Objects not displayed
after customizing a label (SPR XYXU68ZAMF)
If you use
the label manager to customize wbcr.control.observation.label.impact or wbcr.orgunit.label.scope for
a report in one locale, and then view the report in another locale,
objects associated with the new label will not be displayed. To
overcome the problem, you must add the label to each locale separately.
Only if the label is added to the locale where the report will be
viewed, will the relevant objects be displayed.
"Unknown" displayed
in audit trail (SPR XYXU68WEVX)
This is a current limitation
for the audit trail of linkages.

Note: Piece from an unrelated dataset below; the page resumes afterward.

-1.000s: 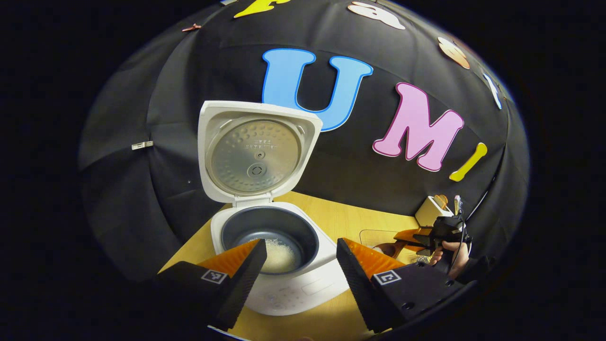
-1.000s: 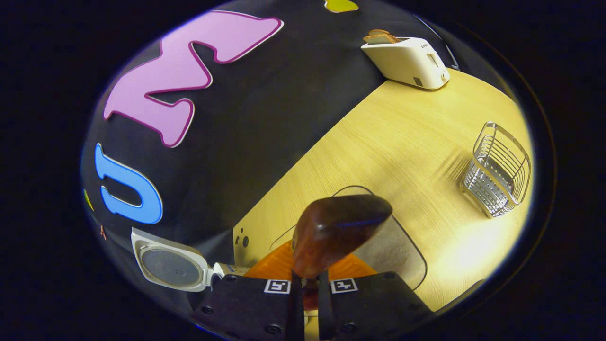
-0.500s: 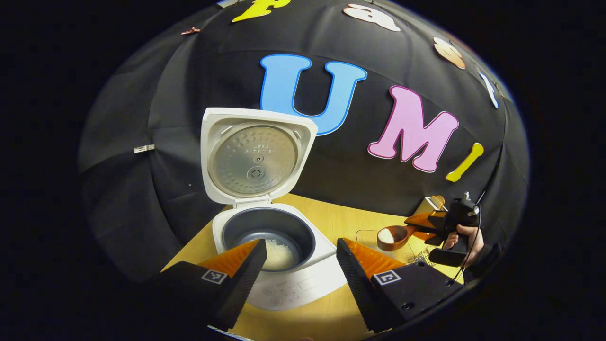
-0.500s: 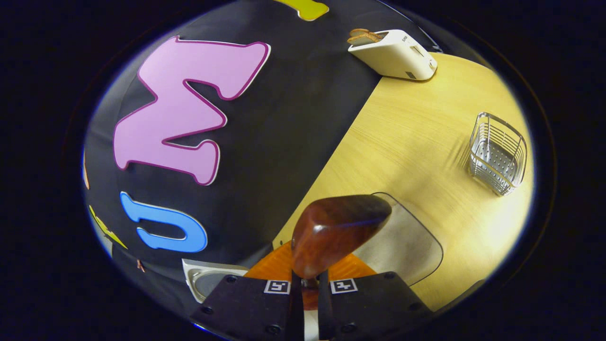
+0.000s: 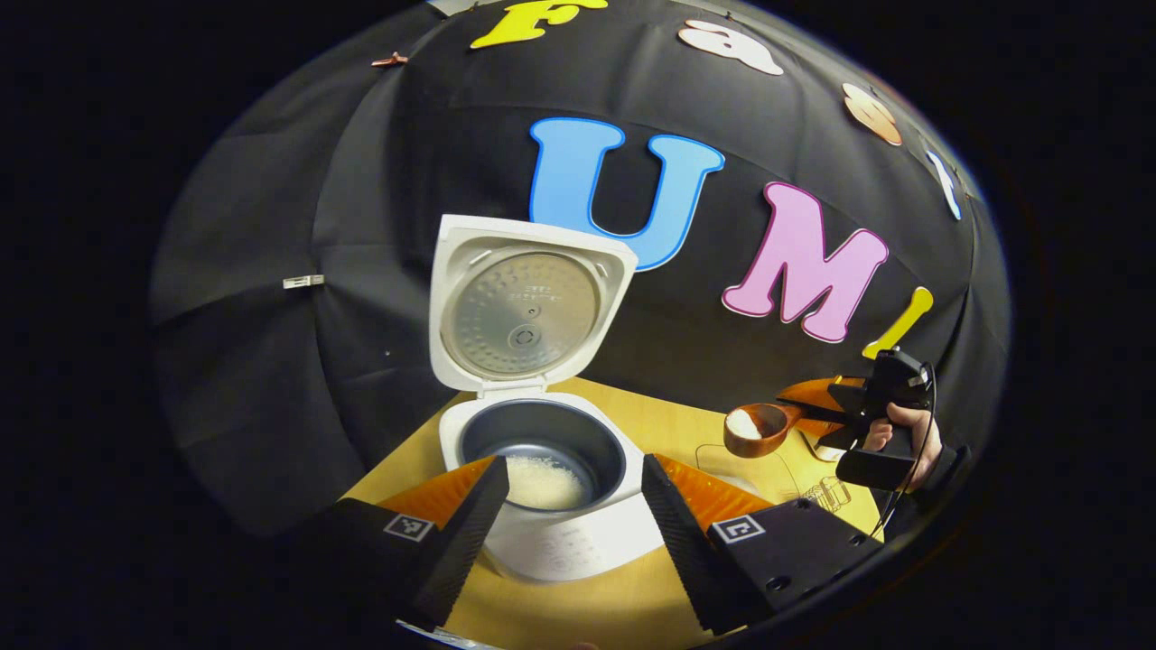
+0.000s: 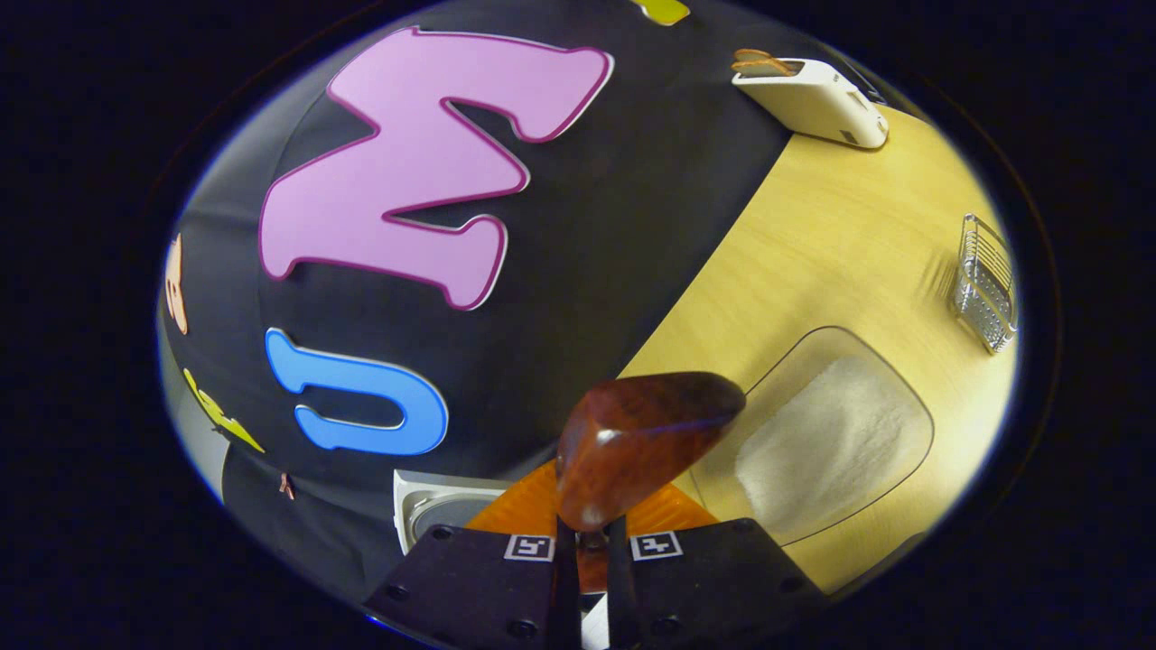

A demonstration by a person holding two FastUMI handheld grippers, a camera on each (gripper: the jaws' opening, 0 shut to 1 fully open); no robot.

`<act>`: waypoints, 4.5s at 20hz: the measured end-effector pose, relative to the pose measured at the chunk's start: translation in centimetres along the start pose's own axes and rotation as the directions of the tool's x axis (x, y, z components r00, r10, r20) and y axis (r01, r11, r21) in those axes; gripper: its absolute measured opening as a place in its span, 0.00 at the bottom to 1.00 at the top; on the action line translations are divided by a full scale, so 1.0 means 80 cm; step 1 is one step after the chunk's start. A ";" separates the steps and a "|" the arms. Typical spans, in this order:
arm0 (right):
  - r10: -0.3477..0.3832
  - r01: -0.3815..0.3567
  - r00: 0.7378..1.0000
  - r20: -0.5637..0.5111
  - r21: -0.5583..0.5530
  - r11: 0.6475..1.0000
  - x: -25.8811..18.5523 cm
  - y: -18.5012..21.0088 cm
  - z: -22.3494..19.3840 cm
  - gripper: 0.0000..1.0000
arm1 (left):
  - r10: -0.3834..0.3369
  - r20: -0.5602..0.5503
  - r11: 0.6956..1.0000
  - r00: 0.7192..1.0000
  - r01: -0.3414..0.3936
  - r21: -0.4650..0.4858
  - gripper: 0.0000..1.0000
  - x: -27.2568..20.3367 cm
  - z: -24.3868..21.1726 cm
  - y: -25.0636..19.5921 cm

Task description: Close the left gripper, press the button to open the rice cooker; take a wooden spoon from the chopstick holder with the right hand, scoop a spoonful of rice and pour it into the rice cooker, then put the wooden spoon back into the chopstick holder.

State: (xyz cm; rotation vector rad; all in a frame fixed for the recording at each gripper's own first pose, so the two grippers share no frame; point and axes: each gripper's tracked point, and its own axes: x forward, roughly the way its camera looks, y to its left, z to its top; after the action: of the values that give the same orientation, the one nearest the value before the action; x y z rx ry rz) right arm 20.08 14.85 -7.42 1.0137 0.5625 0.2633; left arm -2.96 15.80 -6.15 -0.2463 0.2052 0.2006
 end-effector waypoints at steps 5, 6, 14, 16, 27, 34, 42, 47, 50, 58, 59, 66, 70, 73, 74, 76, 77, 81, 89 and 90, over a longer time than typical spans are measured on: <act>0.044 -0.051 0.997 -0.065 -0.096 0.994 0.026 0.051 -0.054 0.16 | 0.054 0.010 0.998 0.998 -0.054 -0.028 0.96 -0.012 0.003 0.042; 0.054 -0.062 0.995 -0.081 -0.100 0.993 0.033 0.062 -0.066 0.16 | 0.064 0.010 0.997 0.998 -0.064 -0.034 0.96 -0.015 0.003 0.050; 0.058 -0.104 0.987 -0.153 -0.312 0.944 0.085 0.109 -0.157 0.16 | 0.126 0.012 0.991 0.992 -0.125 -0.056 0.96 -0.034 0.000 0.105; 0.057 -0.119 0.985 -0.161 -0.411 0.904 0.094 0.120 -0.175 0.16 | 0.142 0.011 0.988 0.990 -0.141 -0.063 0.96 -0.038 -0.001 0.118; -0.012 -0.143 0.983 -0.182 -0.808 0.572 0.144 0.109 -0.261 0.16 | 0.212 0.008 0.967 0.977 -0.209 -0.149 0.96 -0.043 -0.010 0.170; 0.025 -0.219 0.975 -0.220 -0.941 0.257 0.150 0.119 -0.305 0.16 | 0.222 -0.006 0.957 0.975 -0.219 -0.193 0.96 -0.029 -0.028 0.183; 0.047 -0.263 0.964 -0.260 -0.964 0.043 0.140 0.120 -0.333 0.16 | 0.217 -0.007 0.955 0.976 -0.214 -0.205 0.96 -0.021 -0.041 0.181; 0.051 -0.249 0.968 -0.244 -0.956 0.157 0.134 0.133 -0.321 0.16 | 0.205 0.009 0.965 0.979 -0.200 -0.171 0.96 -0.022 -0.033 0.173; 0.065 -0.220 0.975 -0.211 -0.952 0.213 0.129 0.145 -0.299 0.16 | 0.187 0.010 0.969 0.982 -0.183 -0.164 0.96 -0.019 -0.031 0.163; 0.103 -0.165 0.985 -0.142 -0.948 0.273 0.082 0.169 -0.241 0.16 | 0.117 0.046 0.988 0.992 -0.111 -0.108 0.96 -0.010 -0.005 0.129; 0.110 -0.159 0.985 -0.133 -0.944 0.288 0.075 0.173 -0.232 0.16 | 0.103 0.048 0.990 0.993 -0.098 -0.105 0.96 -0.006 -0.002 0.123; 0.152 -0.067 0.988 -0.017 -0.941 0.332 0.018 0.195 -0.142 0.16 | -0.006 0.074 0.999 0.997 0.009 -0.038 0.96 0.029 0.031 0.075; 0.146 0.016 0.986 0.082 -0.913 0.408 -0.016 0.180 -0.067 0.15 | -0.052 0.072 0.999 0.996 0.052 -0.001 0.96 0.048 0.043 0.038; 0.129 0.100 0.976 0.175 -0.889 0.447 -0.047 0.152 0.001 0.16 | -0.079 0.072 0.996 0.994 0.076 0.044 0.96 0.055 0.046 0.010; 0.116 0.128 0.972 0.203 -0.876 0.465 -0.058 0.138 0.024 0.16 | -0.085 0.066 0.995 0.994 0.081 0.055 0.96 0.060 0.044 0.002; 0.084 0.185 0.962 0.260 -0.846 0.501 -0.081 0.111 0.071 0.15 | -0.099 0.051 0.994 0.994 0.096 0.056 0.96 0.063 0.044 -0.017; 0.068 0.213 0.955 0.287 -0.831 0.514 -0.092 0.096 0.093 0.15 | -0.110 0.046 0.993 0.993 0.108 0.049 0.96 0.067 0.043 -0.028; 0.001 0.319 0.922 0.386 -0.764 0.561 -0.137 0.035 0.177 0.16 | -0.107 0.045 0.993 0.993 0.105 0.055 0.96 0.074 0.048 -0.058; -0.144 0.451 0.868 0.475 -0.636 0.625 -0.200 -0.104 0.270 0.16 | -0.068 0.015 0.998 0.998 0.068 -0.004 0.96 0.077 0.045 -0.090; -0.165 0.460 0.867 0.471 -0.626 0.630 -0.203 -0.123 0.274 0.16 | -0.059 0.013 0.998 0.998 0.059 0.005 0.96 0.077 0.044 -0.093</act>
State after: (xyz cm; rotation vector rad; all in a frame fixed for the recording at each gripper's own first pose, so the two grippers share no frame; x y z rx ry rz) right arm 18.36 -13.57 -1.83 0.1469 0.2284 -0.0459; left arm 5.21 10.69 -2.51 -0.2464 0.1854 0.1430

WBCR relies on the eixstence of
objects in order to display their names. However, if the objects
have been deleted from the version that the user is viewing, then
the names cannot be obtained. In such cases the text "Unknown" is
used.
Japanese text
overlaps text in other fields (SPR QCHG68YCQK)
When running
reports from an AIX® Crystal
Enterprise server, Japanese text in a field may not wrap correctly,
and may overlap text in other fields.
One process tree
cannot be divided into more than one sheet in old Excel spreadsheets
(SPR KBAN693DYF)
Because of the parsing process, if a
user divides a process tree into more than one sheet, the processes
in the second and later sheets will be regarded as new processes,
and will cause problems during reimportation because their names
are exactly the same. Users should include all data of the same
process inside one sheet.
Inactive static
catalogs cannot be migrated to V2.5 (SPR KBAN692H4E)
Static
catalogs can be set to inactive, and are then invisible for ordinary
users. Inactive static catalogs in previous releases cannot be migrated
to V2.5. If Inactive catalogs need to be migrated, they must be
changed to Active before migration. The system administrator shoul
go to the Setup panel, and set catalogs to Active before running
the migration utility. After migration, the system administrator
can set migrated catalogs to inactive.